--- TRY IT ---
Of all the lines in the records below, copy only those that contain the string "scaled".

--- GIVEN DATA ---
==*==
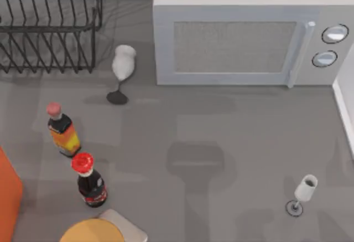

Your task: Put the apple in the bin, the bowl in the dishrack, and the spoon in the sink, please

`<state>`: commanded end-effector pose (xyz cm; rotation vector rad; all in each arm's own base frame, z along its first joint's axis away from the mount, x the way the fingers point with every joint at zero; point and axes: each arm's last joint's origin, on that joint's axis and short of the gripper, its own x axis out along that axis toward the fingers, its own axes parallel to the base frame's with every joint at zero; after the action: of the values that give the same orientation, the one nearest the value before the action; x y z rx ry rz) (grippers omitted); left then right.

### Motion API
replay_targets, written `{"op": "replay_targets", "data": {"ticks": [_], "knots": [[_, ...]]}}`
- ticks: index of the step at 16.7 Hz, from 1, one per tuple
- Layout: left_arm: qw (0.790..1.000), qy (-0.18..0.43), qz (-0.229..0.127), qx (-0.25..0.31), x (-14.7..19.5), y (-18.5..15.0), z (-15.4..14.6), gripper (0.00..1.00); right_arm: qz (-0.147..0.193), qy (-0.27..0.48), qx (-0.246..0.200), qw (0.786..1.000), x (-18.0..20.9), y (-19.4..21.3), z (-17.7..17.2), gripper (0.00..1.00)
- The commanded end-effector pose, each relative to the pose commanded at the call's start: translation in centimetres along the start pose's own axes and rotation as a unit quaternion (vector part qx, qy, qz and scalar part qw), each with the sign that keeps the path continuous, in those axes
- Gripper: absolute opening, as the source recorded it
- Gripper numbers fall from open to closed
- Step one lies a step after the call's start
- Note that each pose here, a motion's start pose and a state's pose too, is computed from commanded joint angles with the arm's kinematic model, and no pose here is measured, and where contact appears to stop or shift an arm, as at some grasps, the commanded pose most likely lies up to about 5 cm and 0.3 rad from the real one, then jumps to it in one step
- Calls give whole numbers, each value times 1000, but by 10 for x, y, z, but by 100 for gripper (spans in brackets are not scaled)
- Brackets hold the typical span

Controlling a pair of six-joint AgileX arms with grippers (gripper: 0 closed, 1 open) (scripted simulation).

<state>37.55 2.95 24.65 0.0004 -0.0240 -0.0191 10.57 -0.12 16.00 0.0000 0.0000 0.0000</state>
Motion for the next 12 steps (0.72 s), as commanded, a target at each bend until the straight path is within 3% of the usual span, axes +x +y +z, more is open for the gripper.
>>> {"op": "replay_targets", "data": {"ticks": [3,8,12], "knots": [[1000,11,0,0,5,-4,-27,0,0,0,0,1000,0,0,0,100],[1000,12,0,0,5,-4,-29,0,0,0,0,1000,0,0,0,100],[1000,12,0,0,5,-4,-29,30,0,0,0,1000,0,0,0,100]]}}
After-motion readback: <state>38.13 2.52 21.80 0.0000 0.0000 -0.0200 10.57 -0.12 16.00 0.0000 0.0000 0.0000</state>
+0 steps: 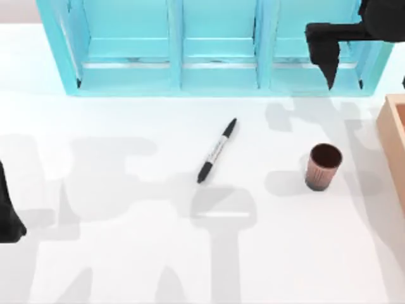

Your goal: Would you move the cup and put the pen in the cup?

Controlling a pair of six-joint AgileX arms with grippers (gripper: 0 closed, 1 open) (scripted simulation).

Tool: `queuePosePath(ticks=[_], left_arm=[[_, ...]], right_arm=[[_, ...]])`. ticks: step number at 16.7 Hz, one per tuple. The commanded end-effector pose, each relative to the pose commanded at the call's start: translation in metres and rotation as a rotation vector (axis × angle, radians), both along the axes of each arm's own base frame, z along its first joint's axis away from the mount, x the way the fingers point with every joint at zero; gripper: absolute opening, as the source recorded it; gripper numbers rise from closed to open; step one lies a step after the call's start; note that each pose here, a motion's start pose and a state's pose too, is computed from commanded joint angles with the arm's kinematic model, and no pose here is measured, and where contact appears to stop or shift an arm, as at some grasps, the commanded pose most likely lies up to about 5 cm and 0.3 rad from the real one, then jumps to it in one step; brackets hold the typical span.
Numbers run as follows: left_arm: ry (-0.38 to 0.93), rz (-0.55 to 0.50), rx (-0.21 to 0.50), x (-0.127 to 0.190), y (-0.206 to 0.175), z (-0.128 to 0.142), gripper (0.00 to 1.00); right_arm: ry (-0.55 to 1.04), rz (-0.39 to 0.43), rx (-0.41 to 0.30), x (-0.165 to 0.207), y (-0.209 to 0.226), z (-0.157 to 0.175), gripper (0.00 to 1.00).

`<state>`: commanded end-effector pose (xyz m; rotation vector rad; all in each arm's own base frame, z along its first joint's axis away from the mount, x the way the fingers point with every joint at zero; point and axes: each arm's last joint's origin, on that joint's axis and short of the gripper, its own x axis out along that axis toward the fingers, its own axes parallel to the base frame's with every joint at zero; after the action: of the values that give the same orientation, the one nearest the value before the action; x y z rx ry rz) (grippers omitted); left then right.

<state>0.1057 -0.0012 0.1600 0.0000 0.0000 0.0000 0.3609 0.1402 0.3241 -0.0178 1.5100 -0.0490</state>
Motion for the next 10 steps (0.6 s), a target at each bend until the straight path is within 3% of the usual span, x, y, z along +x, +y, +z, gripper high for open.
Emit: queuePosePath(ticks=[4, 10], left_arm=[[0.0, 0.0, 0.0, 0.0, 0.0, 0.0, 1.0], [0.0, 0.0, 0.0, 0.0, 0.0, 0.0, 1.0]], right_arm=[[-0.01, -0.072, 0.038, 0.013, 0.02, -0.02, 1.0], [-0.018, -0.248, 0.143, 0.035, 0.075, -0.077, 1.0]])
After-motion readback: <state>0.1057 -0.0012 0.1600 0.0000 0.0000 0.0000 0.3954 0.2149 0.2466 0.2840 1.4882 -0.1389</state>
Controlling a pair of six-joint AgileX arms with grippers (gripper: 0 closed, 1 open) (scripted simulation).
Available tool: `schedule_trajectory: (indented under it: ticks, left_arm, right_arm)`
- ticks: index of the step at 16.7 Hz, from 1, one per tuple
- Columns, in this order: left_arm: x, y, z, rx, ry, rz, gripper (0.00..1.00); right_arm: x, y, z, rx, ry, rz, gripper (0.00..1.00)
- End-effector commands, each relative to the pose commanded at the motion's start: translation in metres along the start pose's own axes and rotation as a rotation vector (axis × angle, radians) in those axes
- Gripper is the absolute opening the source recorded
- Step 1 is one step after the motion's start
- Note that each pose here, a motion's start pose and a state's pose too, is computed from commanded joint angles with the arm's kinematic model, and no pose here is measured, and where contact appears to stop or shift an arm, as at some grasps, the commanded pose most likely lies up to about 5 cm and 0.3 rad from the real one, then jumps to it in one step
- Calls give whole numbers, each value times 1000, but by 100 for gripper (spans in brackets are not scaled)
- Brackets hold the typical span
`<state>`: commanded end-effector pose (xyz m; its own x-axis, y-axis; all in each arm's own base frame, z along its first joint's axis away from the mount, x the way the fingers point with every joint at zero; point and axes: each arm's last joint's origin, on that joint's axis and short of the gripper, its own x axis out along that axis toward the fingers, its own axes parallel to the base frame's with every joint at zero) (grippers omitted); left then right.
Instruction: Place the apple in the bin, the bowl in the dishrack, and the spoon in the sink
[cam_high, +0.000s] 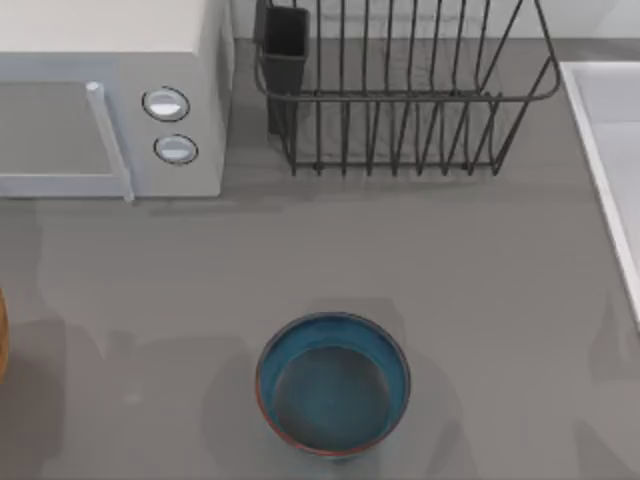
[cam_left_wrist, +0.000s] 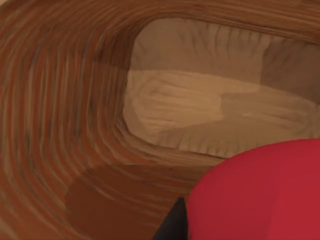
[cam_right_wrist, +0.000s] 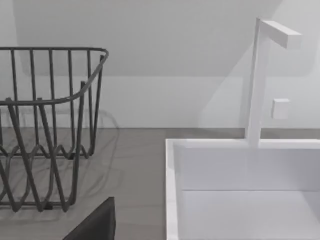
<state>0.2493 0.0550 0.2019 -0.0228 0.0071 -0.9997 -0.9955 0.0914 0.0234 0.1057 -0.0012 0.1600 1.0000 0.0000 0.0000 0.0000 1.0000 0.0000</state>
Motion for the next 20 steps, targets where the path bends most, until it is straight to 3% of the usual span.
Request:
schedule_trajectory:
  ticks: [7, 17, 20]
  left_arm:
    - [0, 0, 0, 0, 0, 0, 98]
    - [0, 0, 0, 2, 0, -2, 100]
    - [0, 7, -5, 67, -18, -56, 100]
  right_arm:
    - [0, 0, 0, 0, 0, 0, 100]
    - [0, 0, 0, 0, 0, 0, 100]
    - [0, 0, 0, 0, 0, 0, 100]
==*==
--- ANSWER FOR THIS EXERCISE ---
- Calls give whole numbers, each value times 1000, but by 10 for x, y, z, but by 100 for gripper (spans in brackets are not scaled)
- Calls give whole numbers, each value times 1000, but by 100 for gripper (spans in brackets are not scaled)

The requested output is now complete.